American Literary Naturalism

American Literary Naturalism
Author :
Publisher : Anthem Press
Total Pages : 166
Release :
ISBN-10 : 9781785275470
ISBN-13 : 178527547X
Rating : 4/5 (70 Downloads)

Synopsis American Literary Naturalism by : Donald Pizer

The book collects Pizer’s late career essays on various writers and subjects related to American naturalism. Of these, two seek to describe the movement as a whole, six are on specific writers or works (with an emphasis on Theodore Dreiser), and two reprint informative interviews by Pizer on the subject. The essays reflect Pizer’s mature engagement of the subject he has spent a lifetime exploring.

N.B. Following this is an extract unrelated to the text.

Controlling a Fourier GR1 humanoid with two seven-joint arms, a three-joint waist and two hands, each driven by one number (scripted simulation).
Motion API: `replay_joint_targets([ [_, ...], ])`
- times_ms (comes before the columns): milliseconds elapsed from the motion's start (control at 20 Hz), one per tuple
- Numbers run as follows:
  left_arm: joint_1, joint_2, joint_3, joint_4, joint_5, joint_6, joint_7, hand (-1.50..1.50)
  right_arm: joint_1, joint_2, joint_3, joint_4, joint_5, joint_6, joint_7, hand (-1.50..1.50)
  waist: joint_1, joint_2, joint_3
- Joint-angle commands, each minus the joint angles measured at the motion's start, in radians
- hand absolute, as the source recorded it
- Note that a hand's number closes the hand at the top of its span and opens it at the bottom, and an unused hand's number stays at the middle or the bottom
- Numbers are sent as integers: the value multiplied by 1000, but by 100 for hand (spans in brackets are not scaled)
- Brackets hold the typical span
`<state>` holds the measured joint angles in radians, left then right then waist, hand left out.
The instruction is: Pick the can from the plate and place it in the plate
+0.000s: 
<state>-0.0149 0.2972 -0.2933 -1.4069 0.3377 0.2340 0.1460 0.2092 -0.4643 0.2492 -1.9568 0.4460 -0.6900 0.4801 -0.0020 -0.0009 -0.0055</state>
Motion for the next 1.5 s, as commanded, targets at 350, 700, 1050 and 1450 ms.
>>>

Frank Norris and American Naturalism

Frank Norris and American Naturalism
Author :
Publisher :
Total Pages : 0
Release :
ISBN-10 : 1783088028
ISBN-13 : 9781783088027
Rating : 4/5 (28 Downloads)

Synopsis Frank Norris and American Naturalism by : Donald Pizer

'Frank Norris and American Naturalism' brings together in one volume Donald Pizer's essays on the writings of Frank Norris. The essays as a whole seek to demonstrate both the coherence of Norris's thought and his contribution toward the establishment of a distinctive form of naturalism in America.